Among the innumerable questions raised by the fate of the Russian Revolution, two form the poles around which we may organize all the others.

The first question is, What kind of society was produced by the degeneration of the revolution? (What are the nature and the dynamic of this regime? What is the Russian bureaucracy? What is its relation to capitalism and to the proletariat? What is its place in history? What are its present problems?) This question has already been discussed on several occasions in Socialisme ou Barbarie,[262] and will be again.[263]

The second question is, How can a workers’ revolution give birth to a bureaucracy, and how did this occur in Russia? We have examined this question in its theoretical form,[264] but so far we have said little from the concrete historical point of view.

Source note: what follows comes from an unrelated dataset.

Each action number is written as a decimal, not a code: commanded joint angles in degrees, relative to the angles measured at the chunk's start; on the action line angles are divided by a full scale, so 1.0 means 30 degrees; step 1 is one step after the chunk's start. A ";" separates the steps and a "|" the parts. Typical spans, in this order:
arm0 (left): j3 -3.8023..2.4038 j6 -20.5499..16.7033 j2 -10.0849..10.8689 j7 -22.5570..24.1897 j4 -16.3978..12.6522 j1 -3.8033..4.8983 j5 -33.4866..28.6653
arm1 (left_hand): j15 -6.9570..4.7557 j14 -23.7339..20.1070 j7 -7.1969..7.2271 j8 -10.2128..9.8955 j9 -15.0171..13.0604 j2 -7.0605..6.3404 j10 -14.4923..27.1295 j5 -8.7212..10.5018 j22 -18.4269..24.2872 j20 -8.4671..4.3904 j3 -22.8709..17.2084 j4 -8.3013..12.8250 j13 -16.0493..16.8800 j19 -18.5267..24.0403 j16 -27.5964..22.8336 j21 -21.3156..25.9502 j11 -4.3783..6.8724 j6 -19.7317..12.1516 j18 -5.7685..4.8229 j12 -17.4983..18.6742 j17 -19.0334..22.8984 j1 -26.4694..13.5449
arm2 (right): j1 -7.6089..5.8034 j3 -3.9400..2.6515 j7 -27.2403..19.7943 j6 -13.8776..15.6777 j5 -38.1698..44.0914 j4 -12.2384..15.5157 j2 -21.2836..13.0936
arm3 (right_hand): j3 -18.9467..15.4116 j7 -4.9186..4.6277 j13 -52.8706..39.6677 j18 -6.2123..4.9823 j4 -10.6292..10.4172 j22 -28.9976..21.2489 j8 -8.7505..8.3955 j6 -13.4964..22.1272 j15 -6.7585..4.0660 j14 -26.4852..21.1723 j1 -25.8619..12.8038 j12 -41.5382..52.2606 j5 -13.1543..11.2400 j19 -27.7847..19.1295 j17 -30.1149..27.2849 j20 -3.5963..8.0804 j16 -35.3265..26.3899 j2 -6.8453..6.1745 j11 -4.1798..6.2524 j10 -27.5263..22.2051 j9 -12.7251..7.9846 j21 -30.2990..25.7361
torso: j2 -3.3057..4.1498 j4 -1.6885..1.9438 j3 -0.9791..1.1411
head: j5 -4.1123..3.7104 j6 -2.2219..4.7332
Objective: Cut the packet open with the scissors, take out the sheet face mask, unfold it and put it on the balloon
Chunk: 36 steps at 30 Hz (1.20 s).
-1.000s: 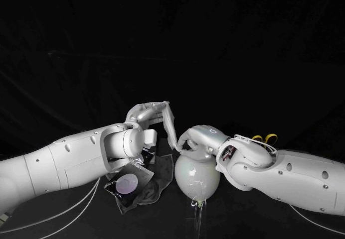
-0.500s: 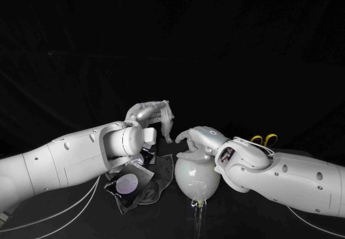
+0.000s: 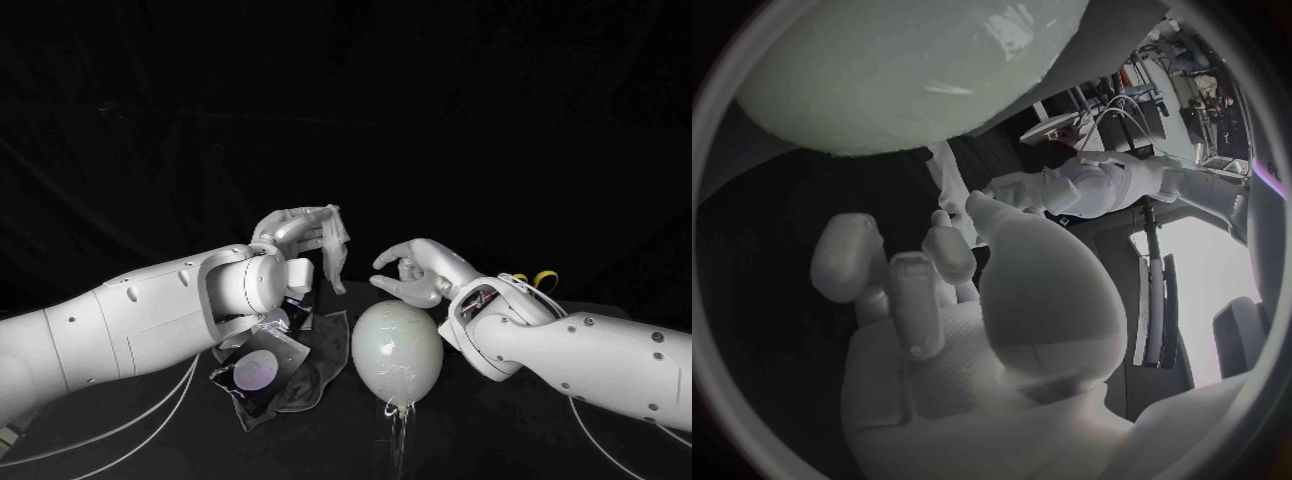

Indeed, there is an almost insurmountable obstacle to a close study of this particularly obscure period extending from October 1917 to March 1921, during which the fate of the revolution was played out. The question of most concern to us is, in effect, the following: To what extent did the Russian workers try to take upon themselves the direction of society, the management of production, the regulation of the economy, and the orientation of political life? What was their conscious awareness of these problems, the character of their autonomous activity? What was their attitude toward the Bolshevik Party, toward the nascent bureaucracy? Now, we should point out that it is not workers who write history. It is always the others. And these others, whoever they may be, have a historical existence only insofar as the masses are passive, or active simply to support them, and this is precisely what “the others” will tell us at every opportunity. Most of the time, these others will not even possess eyes to see and ears to hear the gestures and utterances that express people’s autonomous activity. In the best of instances, they will sing the praises of this activity so long as it miraculously coincides with their own line, but they will radically condemn it, and impute to it the basest motives, as soon as it strays therefrom. Thus Trotsky describes in grandiose terms the anonymous workers of Petrograd moving ahead of the Bolshevik Party or mobilizing themselves during the Civil War, but later on he was to characterize the Kronstadt insurgents as “stool pigeons” and “hirelings of the French High Command.” They lack the categories of thought—the brain cells, we might dare say—necessary to understand, or even to record, this activity as it really occurs: to them, an activity that is not instituted, that has neither boss nor program, has no status; it is not even clearly perceivable, except perhaps in the mode of “disorder” and “troubles.” The autonomous activity of the masses belongs, by definition, to what is repressed in history.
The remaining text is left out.